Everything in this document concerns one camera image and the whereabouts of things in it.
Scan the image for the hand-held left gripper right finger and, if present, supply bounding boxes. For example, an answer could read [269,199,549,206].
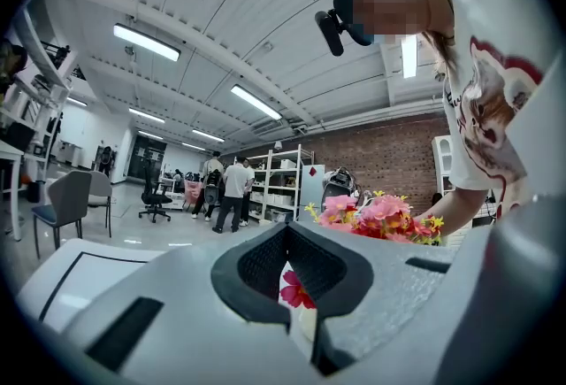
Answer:
[286,219,459,379]

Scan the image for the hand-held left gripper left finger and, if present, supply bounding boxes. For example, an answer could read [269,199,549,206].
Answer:
[59,219,320,385]

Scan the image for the potted red pink flowers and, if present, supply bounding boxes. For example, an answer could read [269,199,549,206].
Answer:
[278,190,446,343]

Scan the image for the person's right forearm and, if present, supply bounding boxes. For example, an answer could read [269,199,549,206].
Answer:
[413,186,492,238]

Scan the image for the white table with black lines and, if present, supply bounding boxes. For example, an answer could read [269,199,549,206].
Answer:
[15,237,167,334]

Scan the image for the black white backpack rig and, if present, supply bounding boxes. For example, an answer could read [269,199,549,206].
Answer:
[320,166,363,210]

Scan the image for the grey cabinet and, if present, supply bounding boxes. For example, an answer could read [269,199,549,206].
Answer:
[299,164,327,223]

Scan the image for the black office chair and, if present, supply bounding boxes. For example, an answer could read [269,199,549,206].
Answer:
[138,161,174,224]

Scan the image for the pink chair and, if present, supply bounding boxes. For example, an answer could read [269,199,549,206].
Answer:
[182,179,203,212]

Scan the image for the white arched display cabinet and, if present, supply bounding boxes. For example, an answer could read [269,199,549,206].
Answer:
[431,134,455,196]

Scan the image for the white shelf unit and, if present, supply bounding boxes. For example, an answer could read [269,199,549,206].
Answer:
[246,143,316,226]

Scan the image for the grey chair with blue seat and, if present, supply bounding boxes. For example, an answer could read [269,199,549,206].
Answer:
[31,170,93,260]

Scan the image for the white desk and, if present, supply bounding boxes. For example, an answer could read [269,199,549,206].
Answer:
[0,138,26,243]

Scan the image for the cream printed t-shirt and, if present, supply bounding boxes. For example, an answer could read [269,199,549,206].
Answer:
[431,0,566,216]

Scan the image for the white shelf rack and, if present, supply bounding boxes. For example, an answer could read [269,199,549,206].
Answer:
[0,0,80,243]

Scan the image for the group of ceiling light tubes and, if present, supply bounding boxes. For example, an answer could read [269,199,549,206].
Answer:
[65,22,418,153]

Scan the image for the person's head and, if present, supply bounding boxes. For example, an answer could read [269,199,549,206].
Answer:
[351,0,456,46]

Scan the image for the black head-worn camera mount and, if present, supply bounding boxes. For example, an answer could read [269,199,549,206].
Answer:
[314,0,375,58]

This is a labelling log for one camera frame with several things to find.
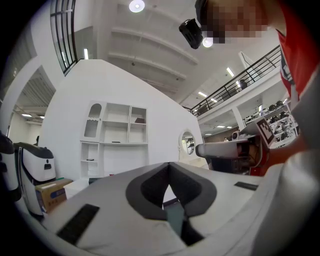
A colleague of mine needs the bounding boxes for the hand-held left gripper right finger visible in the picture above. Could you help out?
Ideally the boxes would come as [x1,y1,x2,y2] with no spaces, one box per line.
[169,161,266,247]

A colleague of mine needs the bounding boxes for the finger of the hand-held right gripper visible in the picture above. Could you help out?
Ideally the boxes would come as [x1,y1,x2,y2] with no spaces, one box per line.
[195,139,250,158]

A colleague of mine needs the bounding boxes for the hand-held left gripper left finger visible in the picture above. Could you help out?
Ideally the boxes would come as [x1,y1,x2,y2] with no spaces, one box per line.
[42,161,187,252]

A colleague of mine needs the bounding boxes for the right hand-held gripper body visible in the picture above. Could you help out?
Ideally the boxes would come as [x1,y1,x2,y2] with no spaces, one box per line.
[236,117,276,176]

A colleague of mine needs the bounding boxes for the person's right forearm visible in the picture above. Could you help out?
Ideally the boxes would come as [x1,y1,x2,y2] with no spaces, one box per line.
[264,133,310,175]

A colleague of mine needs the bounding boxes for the brown cardboard box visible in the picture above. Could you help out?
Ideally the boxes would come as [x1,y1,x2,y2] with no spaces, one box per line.
[34,178,74,214]

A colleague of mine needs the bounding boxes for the white rack of helmets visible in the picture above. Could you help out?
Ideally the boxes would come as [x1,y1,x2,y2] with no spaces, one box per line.
[243,99,299,149]

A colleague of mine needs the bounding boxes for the white shelf unit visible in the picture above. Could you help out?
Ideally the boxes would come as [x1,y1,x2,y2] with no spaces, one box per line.
[79,99,149,179]

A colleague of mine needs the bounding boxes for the black metal railing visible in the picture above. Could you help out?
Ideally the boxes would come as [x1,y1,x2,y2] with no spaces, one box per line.
[190,44,282,117]

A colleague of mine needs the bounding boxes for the white and black robot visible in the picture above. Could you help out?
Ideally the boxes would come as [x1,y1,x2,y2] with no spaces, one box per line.
[0,131,23,202]
[13,141,57,216]

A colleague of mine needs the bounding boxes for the person's red shirt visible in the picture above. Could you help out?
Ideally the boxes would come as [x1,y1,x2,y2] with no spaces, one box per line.
[274,0,320,101]

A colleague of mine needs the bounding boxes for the person's head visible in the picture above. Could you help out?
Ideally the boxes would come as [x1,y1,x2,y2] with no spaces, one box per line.
[194,0,287,45]

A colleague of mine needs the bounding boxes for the black-framed window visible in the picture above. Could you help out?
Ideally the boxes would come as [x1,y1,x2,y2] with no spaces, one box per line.
[49,0,78,76]

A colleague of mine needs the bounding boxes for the black head-worn camera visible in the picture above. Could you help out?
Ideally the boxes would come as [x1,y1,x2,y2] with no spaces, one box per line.
[178,18,204,50]

═══

- [PROBLEM DETAILS] Pull every line containing the word "head" out of the material.

- [COMPLETED TASK]
Scan the image for the person's head and, if present, supply bounding boxes. For example, an answer could read [269,199,549,206].
Scan the image for the black head-worn camera mount and, if present, supply bounding boxes. For example, an answer could read [269,199,549,206].
A colleague of mine needs the bounding boxes for the person's head visible in the picture above. Could you help out?
A colleague of mine needs the bounding boxes for the black head-worn camera visible in the picture above. Could you help out?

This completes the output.